====== Data in this exercise

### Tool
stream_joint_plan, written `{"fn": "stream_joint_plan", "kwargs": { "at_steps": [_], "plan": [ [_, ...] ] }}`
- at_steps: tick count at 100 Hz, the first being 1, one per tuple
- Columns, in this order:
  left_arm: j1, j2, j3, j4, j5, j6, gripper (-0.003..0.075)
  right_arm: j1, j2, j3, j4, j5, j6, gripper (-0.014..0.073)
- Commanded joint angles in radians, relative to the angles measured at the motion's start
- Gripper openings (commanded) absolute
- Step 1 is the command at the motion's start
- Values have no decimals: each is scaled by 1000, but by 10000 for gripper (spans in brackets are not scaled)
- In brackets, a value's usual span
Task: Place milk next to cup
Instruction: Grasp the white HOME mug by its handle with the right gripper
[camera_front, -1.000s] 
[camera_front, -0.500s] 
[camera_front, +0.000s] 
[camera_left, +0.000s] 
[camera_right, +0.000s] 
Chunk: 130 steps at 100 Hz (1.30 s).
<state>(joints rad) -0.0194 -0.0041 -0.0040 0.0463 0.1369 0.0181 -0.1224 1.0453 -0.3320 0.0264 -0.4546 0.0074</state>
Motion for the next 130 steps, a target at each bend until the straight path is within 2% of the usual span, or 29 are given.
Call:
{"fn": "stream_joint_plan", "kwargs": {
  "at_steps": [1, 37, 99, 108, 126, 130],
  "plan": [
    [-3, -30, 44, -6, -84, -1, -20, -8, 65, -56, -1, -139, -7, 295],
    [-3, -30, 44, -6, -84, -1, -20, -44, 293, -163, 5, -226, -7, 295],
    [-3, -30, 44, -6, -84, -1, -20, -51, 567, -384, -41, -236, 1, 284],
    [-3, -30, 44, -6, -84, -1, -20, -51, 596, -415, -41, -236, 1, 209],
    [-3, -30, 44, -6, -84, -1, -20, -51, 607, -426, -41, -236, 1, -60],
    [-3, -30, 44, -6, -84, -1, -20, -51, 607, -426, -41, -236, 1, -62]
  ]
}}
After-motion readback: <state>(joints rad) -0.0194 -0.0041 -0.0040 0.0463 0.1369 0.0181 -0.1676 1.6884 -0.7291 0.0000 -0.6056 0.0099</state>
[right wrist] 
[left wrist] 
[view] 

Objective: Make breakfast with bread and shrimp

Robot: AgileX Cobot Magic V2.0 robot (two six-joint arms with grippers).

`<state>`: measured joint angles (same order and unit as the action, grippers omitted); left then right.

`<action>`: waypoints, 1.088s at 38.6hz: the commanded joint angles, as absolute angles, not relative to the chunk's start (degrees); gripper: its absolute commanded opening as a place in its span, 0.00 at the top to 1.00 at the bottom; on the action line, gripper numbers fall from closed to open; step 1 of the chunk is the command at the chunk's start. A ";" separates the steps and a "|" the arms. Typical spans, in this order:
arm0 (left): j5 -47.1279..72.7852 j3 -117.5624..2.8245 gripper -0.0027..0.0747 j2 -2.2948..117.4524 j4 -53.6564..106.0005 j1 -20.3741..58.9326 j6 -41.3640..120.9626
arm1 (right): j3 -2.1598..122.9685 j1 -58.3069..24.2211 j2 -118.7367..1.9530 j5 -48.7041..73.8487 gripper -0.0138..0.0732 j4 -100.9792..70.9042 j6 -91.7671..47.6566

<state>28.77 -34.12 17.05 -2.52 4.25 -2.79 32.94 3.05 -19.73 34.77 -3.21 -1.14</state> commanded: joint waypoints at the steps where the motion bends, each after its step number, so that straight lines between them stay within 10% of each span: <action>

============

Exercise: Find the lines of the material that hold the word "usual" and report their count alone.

Result: 2